Modern ELT Stack
Fivetran + dbt + Snowflake + Looker for Analytics Engineering
βΉοΈ
Project Difficulty: Advanced | Duration: 3-4 weeks | Cloud: Snowflake/GCP Build a modern data stack with automated ingestion, transformation, and analytics using industry-standard tools.
Project Overview
Problem Statement
Organizations struggle with fragmented data, slow analytics, and inability to make data-driven decisions. The modern data stack solves this by separating ingestion, transformation, and presentation into specialized, best-of-breed tools.
Objectives
- Automate data ingestion from 50+ sources with Fivetran
- Implement dbt for version-controlled transformations
- Build a scalable Snowflake data warehouse
- Create self-service analytics with Looker
- Establish data governance and quality checks
Tech Stack
| Component | Technology | Purpose |
|---|---|---|
| Ingestion | Fivetran | Automated data loading |
| Transformation | dbt | Analytics engineering |
| Warehouse | Snowflake | Cloud data warehouse |
| BI & Analytics | Looker | Business intelligence |
| Orchestration | Airflow / dbt Cloud | Pipeline scheduling |
Architecture Diagram
Step-by-Step Implementation Guide
Step 1: Fivetran Connector Setup
# fivetran/connectors.py
import requests
import hashlib
import hmac
import base64
import json
from datetime import datetime, timedelta
from typing import Dict, List, Optional
import logging
logging.basicConfig(level.INFO)
logger = logging.getLogger(__name__)
class FivetranManager:
def __init__(self, api_key: str, api_secret: str, base_url: str = "https://api.fivetran.com/v1"):
self.api_key = api_key
self.api_secret = api_secret
self.base_url = base_url
self.headers = self._generate_headers()
def _generate_headers(self) -> Dict:
timestamp = datetime.utcnow().isoformat()

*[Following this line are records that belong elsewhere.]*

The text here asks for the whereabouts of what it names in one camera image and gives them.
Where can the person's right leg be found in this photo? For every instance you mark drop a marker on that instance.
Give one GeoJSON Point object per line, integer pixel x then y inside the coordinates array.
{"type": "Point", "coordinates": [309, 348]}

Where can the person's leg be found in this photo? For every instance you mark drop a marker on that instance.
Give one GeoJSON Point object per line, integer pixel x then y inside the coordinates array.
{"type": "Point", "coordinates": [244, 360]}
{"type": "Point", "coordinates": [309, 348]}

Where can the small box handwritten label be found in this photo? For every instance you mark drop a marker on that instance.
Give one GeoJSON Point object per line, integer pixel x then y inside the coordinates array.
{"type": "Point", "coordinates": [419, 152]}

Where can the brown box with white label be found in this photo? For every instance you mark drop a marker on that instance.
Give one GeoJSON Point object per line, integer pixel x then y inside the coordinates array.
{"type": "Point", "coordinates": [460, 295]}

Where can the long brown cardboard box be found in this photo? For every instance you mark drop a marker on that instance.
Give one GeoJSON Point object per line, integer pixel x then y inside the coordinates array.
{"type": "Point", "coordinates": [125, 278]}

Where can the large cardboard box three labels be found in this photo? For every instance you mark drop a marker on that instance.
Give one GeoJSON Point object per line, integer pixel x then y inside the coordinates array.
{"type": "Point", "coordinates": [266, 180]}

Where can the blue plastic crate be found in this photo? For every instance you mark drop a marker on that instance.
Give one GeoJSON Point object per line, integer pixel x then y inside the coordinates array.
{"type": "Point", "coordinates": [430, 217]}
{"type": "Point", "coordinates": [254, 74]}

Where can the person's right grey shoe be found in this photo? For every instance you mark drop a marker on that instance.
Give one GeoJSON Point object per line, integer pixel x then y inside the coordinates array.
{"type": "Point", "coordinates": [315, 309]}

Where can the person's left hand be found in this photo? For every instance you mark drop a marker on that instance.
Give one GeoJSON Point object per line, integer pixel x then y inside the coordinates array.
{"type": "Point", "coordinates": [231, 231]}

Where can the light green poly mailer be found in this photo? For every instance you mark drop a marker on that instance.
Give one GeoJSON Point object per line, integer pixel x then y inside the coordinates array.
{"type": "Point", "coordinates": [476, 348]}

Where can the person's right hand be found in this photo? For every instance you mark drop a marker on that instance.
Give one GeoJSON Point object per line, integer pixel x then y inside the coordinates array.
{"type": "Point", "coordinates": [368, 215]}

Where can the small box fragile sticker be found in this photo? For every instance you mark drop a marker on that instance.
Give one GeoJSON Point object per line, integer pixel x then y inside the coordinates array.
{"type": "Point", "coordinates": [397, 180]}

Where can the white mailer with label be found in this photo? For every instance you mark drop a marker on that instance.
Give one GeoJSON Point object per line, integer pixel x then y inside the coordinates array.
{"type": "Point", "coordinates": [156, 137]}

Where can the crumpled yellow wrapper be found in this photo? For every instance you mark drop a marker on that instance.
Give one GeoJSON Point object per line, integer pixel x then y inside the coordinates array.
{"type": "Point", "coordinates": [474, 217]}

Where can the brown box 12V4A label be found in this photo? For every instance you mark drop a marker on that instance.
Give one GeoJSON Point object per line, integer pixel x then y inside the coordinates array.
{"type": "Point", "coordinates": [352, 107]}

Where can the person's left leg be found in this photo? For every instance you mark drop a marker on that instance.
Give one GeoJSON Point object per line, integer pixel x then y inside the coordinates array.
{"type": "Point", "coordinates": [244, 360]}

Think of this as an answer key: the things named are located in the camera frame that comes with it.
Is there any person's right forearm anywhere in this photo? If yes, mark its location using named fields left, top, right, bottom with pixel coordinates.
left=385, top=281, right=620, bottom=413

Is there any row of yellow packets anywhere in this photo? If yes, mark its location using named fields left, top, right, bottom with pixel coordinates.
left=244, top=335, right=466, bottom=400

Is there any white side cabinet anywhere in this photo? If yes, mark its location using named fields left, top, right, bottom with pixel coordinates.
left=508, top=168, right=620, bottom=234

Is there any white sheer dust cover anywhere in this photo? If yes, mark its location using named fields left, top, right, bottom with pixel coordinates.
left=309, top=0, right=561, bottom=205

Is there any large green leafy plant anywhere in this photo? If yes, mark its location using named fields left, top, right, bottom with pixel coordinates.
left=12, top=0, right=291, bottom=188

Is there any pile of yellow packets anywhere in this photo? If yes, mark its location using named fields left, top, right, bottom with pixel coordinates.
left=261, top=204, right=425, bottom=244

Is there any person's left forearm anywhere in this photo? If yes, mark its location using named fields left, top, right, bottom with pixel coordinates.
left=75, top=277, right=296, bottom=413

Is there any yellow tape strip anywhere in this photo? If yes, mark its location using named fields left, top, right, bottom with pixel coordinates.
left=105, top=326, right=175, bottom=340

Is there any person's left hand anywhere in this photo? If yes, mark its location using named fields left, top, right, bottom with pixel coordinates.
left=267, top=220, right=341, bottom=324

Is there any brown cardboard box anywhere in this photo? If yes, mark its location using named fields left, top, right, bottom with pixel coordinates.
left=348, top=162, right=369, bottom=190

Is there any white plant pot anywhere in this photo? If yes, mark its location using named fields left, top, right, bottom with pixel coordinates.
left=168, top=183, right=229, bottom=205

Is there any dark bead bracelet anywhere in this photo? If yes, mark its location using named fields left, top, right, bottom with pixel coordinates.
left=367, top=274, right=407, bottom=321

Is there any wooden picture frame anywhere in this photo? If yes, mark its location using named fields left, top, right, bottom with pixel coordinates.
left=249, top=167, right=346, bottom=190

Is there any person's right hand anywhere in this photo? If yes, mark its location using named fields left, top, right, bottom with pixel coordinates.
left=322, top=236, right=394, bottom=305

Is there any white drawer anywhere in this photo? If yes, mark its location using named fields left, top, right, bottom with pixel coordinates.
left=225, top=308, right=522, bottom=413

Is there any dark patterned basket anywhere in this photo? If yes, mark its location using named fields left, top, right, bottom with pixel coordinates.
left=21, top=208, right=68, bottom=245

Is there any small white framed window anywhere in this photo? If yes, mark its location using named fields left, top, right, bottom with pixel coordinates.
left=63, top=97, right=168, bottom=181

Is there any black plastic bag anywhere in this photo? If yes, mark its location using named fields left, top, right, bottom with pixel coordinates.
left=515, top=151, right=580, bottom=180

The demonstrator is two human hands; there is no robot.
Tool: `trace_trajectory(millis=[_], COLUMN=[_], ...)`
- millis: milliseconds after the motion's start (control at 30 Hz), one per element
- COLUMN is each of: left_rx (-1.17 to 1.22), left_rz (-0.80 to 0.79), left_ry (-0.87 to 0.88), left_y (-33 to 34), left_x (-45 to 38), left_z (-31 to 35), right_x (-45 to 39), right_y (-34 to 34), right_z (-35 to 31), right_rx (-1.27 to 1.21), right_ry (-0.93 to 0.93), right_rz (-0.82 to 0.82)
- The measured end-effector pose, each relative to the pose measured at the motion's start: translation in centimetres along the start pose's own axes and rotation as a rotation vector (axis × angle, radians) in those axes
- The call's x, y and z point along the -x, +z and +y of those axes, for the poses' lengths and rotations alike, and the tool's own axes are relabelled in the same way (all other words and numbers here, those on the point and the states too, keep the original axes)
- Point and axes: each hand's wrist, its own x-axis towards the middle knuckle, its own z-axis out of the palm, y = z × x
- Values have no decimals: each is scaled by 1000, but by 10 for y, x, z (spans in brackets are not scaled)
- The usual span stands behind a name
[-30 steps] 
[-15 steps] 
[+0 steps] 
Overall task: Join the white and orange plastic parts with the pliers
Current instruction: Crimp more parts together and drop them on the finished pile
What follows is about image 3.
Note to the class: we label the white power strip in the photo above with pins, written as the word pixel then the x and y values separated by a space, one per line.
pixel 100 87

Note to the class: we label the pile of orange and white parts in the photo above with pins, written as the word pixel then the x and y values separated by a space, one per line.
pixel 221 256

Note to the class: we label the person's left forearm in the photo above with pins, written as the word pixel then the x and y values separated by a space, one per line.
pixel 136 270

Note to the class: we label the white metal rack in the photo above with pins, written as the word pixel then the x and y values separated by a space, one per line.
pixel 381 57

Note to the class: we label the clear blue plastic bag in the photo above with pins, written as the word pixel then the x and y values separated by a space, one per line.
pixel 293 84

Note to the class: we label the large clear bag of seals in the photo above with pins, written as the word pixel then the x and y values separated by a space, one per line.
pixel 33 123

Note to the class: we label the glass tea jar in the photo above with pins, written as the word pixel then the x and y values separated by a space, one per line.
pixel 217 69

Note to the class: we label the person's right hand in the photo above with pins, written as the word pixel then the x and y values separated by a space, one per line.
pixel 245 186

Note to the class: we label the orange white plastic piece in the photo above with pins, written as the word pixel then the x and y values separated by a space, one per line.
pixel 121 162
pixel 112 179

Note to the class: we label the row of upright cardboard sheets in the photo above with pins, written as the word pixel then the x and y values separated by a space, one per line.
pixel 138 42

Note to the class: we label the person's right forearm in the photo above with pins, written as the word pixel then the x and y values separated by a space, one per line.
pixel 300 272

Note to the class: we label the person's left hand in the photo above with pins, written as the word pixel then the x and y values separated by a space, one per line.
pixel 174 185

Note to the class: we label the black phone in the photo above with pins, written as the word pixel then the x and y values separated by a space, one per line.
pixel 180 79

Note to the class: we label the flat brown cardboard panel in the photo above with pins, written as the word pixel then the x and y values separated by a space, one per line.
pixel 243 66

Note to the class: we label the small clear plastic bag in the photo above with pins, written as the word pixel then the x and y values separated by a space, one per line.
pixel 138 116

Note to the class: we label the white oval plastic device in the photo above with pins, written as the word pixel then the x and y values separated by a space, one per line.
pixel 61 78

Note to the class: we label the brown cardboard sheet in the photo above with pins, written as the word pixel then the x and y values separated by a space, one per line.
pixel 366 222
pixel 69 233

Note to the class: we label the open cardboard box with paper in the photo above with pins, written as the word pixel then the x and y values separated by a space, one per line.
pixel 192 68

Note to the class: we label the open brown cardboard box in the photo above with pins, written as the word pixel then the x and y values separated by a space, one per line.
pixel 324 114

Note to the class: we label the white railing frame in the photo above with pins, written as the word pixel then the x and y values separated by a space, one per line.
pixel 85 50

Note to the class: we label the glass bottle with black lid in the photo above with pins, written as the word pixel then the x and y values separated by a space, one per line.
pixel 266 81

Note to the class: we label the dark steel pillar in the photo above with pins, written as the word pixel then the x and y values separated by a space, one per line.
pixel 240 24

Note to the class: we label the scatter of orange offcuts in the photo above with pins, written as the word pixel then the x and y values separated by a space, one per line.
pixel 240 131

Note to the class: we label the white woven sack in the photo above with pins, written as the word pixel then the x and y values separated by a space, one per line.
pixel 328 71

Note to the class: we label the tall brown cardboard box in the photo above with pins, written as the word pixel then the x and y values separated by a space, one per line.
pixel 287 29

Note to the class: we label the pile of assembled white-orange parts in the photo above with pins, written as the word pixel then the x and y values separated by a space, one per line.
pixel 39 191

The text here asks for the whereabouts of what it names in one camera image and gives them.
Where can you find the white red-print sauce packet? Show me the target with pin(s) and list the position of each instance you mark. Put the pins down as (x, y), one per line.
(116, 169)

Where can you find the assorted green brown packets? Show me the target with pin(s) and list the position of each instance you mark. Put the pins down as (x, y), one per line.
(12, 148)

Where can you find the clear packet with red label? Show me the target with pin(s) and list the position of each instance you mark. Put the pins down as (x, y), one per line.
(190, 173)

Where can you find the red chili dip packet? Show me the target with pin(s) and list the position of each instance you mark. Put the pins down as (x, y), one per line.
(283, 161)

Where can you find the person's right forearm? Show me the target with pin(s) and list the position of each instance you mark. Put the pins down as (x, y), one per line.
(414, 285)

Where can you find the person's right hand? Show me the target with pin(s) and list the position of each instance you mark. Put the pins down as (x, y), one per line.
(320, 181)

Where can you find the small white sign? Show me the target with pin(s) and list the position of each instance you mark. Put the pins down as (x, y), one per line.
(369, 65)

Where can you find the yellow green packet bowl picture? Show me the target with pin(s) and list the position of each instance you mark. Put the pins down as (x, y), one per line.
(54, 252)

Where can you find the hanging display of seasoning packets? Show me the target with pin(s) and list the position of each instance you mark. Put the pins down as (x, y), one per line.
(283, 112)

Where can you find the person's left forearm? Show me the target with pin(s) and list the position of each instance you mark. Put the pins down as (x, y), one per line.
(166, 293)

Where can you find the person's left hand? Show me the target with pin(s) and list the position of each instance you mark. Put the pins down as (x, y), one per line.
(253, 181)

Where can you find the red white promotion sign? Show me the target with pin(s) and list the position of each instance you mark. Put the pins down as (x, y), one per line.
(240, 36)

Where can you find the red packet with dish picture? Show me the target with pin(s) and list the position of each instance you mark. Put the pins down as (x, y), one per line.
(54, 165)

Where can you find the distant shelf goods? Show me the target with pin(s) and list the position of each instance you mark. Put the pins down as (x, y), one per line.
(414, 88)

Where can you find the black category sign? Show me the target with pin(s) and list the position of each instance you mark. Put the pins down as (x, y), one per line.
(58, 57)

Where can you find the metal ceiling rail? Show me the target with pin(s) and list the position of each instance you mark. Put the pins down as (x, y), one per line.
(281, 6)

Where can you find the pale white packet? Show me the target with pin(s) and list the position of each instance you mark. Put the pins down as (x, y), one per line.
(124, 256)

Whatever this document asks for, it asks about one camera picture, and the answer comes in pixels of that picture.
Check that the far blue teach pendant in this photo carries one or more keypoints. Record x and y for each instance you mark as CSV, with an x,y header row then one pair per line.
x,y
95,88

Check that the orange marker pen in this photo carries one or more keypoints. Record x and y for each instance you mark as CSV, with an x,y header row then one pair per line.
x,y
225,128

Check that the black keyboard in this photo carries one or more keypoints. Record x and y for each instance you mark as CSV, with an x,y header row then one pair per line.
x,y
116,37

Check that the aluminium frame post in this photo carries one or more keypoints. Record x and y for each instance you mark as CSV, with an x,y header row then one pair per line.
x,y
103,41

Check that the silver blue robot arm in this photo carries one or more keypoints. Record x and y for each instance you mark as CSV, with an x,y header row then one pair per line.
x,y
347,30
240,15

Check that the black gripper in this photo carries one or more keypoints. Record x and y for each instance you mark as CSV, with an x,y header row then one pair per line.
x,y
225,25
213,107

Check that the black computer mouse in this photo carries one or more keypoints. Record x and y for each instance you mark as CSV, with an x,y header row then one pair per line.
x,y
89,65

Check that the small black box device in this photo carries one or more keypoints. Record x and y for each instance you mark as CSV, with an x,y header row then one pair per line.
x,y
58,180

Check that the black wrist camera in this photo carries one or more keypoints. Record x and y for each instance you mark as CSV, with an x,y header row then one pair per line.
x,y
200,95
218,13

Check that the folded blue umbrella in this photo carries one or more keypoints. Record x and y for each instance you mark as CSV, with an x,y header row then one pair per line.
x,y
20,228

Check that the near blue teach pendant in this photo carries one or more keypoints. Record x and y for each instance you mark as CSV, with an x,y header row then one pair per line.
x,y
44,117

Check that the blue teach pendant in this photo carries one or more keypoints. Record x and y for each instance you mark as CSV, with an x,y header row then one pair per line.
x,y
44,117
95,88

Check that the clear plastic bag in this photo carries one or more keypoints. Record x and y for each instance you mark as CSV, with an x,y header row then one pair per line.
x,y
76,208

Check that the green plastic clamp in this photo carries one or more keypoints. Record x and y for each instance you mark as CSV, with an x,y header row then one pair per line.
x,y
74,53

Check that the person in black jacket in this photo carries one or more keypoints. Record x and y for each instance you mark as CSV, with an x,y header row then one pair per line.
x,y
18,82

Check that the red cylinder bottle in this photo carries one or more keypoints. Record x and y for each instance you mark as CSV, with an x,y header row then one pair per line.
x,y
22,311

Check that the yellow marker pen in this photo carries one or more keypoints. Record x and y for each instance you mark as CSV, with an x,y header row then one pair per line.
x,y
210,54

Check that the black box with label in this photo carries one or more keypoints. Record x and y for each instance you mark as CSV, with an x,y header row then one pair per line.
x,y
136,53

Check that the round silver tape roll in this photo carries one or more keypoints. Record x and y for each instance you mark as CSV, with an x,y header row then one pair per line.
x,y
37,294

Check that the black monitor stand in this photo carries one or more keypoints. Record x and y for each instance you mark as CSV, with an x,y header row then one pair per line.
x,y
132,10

string_to_sign = f"{timestamp}\n{self.api_secret}\n/api/v1/"
signature = hmac.new(
self.api_secret.encode(),
string_to_sign.encode(),
hashlib.sha512
).hexdigest()
return {
"Authorization": f"Basic {base64.b64encode(f'{self.api_key}:{self.api_secret}'.encode()).decode()}",
"Content-Type": "application/json"
}
def create_connector(self, service: str, group_id: str,
config: Dict = None) -> Dict:
payload = {
"service": service,
"group_id": group_id,
"paused": False,
"pause_after_trial": False,
"config": config or {}
}
response = requests.post(
f"{self.base_url}/connectors",
headers=self.headers,
json=payload
)
if response.status_code == 201:
connector_data = response.json()["data"]
logger.info(f"Created connector: {connector_data['id']}")
return connector_data
else:
raise Exception(f"Failed to create connector: {response.text}")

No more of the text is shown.